5、お礼に



「……。あ、今度クィディッチの練習見に来ないか?」

「ルール知らないし興味もない」

「……。じゃ、じゃぁ次のホグズミードに一緒に……」

「ホグズミードには行かない。欲しいものもないし」




あれ?こんなはずじゃ。




ブラックが思いの外、食い下がってくることに混乱して巧く頭が回らない。

本当は一つ頷くだけで上手く取り入る事だってできるはずなのに。


「……、もしかしてユラ、ホグズミード行ったことない?」

「……行く理由がなければ行く必要もないでしょう」



「「勿体無い!!」」



「……っ!!」


思わぬ第三者の参入に固まる。

言ったブラックもまさかの同調の声に驚いたらしく、勢いよく振り返った。


「驚かすなよ、ジェームズ!」


薄闇の中、まるで子供のような無邪気な笑顔を浮かべたポッターは、俺と目が合うと更にその笑みを深めた。


「こんばんは、ミス楢川」

「……今晩は、ポッター」

「おや、僕の名前を知ってくれていたなんて光栄だな!」


馬鹿にしているのか。

無意識に眉間に皺が寄る。

ポッターといえば、今やホグワーツでは知る人ぞ知る人物だ。

そして、恐らく本人もそれを意識しているのだろう。
目立つことの大好きな彼は、俺と正反対の位置に生きる存在だと前から認識していた。



なるべく、関わらないためにも。


「ところで楢川、ホグズミードに行ったことがないというのは本当かい?」


質問の真意が分からずに戸惑う。
だが無視する訳にもいかず、俺は小さく頷いた。


「なんて勿体無い学校生活を送っているんだい君は!シリウス、ぜひ彼女をホグズミードにエスコートしてあげるべきだよ!!」

「はぁっ?!」



「?……どうでもいいけど、声、大きい」


声の大きさを注意すると、彼らは素直に声を潜める。

その分、距離が近づいて不快だったけどこの際文句は言えない。


「……あの、ユラ。

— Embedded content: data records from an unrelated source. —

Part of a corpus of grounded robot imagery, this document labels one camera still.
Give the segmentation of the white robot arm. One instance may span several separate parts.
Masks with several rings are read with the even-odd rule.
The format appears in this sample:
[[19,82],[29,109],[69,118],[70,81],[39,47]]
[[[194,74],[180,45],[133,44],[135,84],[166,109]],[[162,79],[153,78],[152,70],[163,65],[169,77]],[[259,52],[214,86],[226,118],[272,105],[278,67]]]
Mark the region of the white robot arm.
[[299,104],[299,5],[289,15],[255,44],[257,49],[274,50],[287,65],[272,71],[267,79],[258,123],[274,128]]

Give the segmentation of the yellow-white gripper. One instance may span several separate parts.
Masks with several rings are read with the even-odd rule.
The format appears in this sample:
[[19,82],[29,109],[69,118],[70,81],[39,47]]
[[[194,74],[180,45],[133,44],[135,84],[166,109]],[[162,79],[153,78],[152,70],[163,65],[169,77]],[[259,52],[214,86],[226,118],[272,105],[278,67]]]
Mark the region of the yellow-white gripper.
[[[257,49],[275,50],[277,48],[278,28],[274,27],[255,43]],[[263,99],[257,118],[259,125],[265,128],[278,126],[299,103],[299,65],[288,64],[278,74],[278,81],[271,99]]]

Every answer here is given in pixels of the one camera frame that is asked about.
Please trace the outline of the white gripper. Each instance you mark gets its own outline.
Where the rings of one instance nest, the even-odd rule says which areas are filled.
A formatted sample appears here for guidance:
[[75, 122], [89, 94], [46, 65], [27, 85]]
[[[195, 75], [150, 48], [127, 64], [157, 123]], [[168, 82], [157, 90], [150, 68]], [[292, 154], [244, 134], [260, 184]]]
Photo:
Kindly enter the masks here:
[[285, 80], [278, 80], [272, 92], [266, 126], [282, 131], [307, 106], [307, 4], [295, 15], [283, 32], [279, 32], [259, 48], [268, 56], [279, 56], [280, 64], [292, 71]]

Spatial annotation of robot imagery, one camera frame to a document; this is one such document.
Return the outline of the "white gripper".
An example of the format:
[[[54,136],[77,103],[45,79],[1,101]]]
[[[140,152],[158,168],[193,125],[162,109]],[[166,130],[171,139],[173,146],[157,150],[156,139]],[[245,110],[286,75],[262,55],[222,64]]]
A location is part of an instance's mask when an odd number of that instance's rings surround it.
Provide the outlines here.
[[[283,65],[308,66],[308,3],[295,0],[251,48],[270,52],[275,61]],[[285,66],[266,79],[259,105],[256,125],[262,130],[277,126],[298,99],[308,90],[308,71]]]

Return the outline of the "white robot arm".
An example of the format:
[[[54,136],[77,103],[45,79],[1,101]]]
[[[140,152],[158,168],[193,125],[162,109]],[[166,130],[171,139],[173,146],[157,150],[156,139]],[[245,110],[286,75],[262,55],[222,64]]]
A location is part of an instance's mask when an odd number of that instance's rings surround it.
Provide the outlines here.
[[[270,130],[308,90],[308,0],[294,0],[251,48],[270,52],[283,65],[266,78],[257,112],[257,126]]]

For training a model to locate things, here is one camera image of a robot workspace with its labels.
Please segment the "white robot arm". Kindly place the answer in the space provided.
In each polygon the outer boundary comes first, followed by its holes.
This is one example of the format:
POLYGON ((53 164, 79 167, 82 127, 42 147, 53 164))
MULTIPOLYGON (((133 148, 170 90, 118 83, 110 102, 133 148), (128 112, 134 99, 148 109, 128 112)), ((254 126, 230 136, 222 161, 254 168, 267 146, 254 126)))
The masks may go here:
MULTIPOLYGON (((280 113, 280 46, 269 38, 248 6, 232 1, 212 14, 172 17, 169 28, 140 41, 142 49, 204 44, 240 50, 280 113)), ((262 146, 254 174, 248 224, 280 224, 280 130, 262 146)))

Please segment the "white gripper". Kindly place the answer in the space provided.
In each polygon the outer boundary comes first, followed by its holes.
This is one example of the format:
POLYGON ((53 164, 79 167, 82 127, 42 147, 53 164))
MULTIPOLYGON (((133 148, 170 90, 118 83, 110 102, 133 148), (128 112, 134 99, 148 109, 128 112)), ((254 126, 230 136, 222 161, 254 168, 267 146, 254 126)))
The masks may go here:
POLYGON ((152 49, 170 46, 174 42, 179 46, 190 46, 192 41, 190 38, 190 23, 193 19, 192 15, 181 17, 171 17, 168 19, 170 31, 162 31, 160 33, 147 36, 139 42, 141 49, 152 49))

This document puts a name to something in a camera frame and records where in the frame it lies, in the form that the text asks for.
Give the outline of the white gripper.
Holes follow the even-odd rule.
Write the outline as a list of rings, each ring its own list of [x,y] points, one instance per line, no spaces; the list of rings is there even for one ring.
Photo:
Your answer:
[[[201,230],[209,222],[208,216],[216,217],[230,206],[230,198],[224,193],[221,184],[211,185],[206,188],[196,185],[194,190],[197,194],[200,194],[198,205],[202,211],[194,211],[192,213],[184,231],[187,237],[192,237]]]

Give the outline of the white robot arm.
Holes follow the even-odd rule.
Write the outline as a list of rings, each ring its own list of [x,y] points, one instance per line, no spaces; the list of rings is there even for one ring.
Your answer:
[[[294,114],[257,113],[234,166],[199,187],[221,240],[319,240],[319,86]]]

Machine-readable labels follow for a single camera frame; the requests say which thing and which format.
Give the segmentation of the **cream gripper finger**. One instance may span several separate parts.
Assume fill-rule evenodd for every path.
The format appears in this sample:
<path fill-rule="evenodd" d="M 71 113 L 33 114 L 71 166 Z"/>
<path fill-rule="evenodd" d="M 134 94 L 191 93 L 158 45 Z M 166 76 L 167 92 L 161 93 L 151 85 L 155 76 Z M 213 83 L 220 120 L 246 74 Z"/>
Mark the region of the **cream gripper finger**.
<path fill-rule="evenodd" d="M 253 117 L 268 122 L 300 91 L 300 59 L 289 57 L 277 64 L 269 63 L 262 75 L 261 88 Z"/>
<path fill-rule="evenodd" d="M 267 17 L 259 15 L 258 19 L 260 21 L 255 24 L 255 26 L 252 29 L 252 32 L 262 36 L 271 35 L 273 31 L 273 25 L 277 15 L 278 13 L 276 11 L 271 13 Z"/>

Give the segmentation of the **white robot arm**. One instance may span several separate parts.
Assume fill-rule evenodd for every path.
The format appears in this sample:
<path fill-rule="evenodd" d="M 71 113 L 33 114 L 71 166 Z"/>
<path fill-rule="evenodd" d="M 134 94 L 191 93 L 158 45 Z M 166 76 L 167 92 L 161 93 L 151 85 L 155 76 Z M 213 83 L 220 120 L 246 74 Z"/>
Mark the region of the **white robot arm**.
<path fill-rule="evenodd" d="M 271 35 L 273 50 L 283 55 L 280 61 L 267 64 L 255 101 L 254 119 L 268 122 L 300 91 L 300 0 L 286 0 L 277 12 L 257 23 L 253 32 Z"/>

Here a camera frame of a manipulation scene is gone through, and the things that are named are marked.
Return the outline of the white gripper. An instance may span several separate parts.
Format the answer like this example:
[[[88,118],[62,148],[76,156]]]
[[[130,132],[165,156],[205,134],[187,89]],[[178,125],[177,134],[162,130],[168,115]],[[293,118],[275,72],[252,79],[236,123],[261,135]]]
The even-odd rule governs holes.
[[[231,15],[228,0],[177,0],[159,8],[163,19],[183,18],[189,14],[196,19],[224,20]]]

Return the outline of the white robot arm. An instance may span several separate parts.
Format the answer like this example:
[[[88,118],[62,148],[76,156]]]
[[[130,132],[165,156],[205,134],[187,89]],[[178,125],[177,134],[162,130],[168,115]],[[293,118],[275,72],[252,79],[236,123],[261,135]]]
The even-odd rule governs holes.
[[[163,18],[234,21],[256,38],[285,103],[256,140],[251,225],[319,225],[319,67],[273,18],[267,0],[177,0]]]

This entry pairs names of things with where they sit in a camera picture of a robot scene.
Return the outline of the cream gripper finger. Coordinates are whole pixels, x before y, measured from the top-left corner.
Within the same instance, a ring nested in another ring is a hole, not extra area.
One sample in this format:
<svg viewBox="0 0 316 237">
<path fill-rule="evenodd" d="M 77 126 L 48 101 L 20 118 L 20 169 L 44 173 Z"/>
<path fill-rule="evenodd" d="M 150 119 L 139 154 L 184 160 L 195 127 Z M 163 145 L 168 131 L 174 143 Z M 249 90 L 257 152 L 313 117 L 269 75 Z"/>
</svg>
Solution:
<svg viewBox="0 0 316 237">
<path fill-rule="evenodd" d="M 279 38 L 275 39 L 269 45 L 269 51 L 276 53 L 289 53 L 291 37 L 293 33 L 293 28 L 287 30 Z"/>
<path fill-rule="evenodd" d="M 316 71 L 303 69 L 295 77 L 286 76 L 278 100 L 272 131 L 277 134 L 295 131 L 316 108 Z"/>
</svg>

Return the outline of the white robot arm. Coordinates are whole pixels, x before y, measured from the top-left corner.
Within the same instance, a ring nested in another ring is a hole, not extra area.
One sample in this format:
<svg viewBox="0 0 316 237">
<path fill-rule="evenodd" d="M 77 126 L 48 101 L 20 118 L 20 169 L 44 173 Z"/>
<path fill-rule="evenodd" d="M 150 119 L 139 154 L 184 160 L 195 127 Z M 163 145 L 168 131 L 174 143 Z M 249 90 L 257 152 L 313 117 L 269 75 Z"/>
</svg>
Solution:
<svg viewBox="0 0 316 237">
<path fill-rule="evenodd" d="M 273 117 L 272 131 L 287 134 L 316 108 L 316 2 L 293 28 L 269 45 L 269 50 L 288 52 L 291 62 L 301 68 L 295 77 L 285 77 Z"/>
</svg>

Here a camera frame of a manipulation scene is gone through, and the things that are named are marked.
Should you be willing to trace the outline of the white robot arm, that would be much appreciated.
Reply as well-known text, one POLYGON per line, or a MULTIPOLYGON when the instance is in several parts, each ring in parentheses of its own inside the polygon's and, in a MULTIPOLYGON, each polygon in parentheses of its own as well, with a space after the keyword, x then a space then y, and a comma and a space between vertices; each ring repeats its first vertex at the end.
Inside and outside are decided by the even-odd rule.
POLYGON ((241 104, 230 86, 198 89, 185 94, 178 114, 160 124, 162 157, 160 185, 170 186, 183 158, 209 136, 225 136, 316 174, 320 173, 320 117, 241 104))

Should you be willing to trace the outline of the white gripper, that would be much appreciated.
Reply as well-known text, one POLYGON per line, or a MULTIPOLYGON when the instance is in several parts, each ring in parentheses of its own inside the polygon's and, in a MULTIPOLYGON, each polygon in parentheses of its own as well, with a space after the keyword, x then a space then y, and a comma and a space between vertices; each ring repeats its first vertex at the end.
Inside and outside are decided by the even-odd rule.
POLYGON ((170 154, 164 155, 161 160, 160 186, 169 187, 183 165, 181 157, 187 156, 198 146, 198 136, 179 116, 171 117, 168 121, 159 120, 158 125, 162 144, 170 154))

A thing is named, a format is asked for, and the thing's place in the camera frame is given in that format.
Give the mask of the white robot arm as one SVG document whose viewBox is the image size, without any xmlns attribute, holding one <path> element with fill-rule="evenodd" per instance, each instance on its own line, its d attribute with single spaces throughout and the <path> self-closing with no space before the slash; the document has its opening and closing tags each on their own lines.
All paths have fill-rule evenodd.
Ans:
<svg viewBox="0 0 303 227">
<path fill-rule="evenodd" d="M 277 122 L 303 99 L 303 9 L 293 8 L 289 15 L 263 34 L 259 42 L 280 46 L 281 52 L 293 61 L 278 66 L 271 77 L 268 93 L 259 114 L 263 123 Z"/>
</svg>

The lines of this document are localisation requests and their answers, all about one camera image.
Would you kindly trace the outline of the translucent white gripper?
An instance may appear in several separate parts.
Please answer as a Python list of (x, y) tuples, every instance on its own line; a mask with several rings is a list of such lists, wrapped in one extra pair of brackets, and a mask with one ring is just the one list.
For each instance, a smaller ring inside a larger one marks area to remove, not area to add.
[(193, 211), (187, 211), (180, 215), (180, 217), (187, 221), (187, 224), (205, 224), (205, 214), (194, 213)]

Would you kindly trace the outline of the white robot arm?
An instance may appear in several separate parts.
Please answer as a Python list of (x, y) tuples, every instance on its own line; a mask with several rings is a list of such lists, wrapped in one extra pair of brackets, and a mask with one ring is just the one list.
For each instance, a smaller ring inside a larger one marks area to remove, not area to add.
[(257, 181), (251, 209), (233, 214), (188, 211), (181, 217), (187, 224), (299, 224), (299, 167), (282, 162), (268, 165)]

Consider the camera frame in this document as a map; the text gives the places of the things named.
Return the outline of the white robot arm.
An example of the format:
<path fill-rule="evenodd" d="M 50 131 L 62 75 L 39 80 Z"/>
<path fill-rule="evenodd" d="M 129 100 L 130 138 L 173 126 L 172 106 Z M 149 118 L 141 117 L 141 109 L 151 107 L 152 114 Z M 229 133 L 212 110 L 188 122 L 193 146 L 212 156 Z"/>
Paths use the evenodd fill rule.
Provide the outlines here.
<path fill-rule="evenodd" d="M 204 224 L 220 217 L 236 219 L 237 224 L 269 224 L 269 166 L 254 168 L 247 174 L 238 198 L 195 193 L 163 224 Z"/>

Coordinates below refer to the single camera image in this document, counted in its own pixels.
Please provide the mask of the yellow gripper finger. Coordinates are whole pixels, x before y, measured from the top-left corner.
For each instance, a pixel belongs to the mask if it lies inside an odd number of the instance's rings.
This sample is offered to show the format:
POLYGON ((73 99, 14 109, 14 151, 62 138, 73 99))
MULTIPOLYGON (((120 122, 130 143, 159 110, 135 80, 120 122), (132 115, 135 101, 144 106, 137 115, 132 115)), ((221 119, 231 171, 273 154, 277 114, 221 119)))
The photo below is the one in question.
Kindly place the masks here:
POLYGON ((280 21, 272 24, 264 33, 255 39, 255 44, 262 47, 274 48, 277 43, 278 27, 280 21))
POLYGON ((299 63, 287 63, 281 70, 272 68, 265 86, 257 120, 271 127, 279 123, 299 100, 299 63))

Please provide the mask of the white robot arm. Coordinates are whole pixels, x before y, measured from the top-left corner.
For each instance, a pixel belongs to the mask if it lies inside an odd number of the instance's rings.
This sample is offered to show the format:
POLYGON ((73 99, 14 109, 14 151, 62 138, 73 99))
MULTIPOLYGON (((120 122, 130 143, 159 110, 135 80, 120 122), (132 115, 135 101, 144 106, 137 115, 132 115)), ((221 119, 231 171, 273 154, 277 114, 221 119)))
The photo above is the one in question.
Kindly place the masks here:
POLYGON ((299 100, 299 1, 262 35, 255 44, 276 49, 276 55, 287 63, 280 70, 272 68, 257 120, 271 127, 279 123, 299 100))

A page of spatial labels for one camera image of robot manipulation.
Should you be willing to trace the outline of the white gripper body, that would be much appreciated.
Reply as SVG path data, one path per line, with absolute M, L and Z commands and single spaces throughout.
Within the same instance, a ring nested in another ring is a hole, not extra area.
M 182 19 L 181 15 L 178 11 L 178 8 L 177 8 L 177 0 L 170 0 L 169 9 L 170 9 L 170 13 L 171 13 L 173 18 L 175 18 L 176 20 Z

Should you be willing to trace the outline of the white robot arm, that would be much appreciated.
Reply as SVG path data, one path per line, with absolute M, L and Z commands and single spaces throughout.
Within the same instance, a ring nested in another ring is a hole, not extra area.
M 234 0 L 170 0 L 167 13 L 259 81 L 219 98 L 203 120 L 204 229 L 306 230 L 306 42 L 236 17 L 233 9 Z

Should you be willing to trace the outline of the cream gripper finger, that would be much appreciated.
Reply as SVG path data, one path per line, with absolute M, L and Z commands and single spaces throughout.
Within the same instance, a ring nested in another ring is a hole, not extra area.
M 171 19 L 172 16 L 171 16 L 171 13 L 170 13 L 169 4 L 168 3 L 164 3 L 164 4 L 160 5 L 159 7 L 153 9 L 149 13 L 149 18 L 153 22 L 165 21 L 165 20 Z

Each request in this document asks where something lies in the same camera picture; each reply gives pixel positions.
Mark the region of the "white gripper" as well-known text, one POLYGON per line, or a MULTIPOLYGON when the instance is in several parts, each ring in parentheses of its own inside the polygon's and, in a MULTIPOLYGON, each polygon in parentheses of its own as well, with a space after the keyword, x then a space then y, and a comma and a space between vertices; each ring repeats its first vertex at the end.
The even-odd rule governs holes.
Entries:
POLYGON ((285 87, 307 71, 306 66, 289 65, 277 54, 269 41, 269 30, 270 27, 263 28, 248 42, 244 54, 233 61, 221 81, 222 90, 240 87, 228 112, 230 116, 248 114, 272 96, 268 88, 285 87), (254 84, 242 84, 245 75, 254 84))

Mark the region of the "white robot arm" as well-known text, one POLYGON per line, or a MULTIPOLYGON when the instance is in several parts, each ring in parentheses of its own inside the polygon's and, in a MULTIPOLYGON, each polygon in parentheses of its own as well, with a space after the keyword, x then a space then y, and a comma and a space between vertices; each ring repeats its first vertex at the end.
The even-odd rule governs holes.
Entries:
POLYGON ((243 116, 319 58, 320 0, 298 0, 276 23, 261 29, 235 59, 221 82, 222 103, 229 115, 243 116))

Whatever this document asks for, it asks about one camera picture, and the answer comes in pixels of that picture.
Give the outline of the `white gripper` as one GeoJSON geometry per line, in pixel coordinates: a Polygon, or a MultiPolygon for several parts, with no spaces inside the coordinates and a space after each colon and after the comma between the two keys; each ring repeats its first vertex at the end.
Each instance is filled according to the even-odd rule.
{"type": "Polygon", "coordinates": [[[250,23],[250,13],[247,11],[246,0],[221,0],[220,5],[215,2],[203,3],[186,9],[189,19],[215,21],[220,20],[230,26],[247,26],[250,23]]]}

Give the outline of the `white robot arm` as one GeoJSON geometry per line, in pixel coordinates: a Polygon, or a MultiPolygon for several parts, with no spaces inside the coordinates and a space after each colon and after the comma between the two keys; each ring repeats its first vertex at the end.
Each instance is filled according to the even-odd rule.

嫌じゃないのか…?」

「何が?」

「エスコート云々の……」


不意にブラックが尋ねてくる。

この期を逃したら次はいつチャンスが巡ってくるか分からないだろう。

俺は不遜な態度を崩さぬまま、ブラックを正面に見据えた。


「……そんなに言うなら、ホグズミードに案内して、楽しませてみせて」


そんな此方の言葉をものともせず、ブラックは、俺の知らない笑みを浮かべた。


「……っああ!楽しませてやるから、覚悟しておけよ」



「……何の覚悟?」





この時の俺は、ポッターがしたり顔で微笑んでいることなど、全く気づかなかったのだけど。